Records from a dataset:
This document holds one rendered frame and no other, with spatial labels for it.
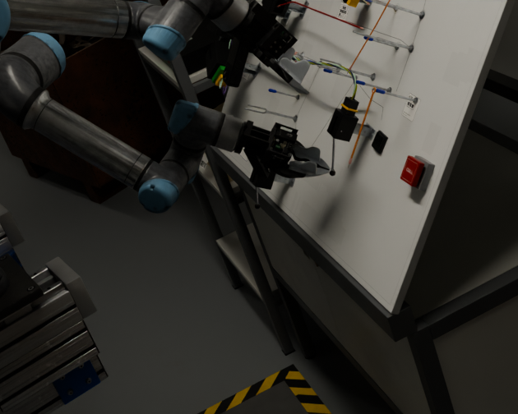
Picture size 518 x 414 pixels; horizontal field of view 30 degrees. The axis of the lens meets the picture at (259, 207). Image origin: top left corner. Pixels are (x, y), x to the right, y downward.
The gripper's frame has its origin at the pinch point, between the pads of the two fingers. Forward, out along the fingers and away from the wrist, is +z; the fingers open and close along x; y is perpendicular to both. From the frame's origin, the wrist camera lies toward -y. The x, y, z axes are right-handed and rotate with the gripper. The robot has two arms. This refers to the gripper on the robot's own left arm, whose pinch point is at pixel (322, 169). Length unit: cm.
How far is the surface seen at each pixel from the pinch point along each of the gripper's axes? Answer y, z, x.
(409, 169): 24.8, 12.2, -6.8
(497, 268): 7.0, 40.6, -12.6
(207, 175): -109, -18, 41
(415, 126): 22.5, 12.3, 4.4
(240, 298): -171, 12, 25
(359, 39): 4.1, 0.1, 33.4
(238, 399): -133, 15, -23

→ **Directions**: Nothing but the lines from the first line of the data through the line with "The gripper's frame" belongs in the answer, copied exactly and without pictures.

→ **Task solution**:
This document holds one rendered frame and no other, with spatial labels for it.
Picture size 518 x 414 pixels; horizontal field of view 30 degrees. The axis of the lens meets the picture at (259, 207). Image origin: top left corner. Pixels are (x, y), x to the right, y downward.
The gripper's frame has its origin at the pinch point, between the pads of the two fingers. Forward, out along the fingers and away from the wrist, is +z; the fingers open and close along x; y is perpendicular to both. From the frame's origin, the wrist camera lies toward -y. The x, y, z axes are right-handed and rotate with the gripper. The robot has two arms. This refers to the gripper on the robot's own left arm, whose pinch point is at pixel (322, 169). Length unit: cm.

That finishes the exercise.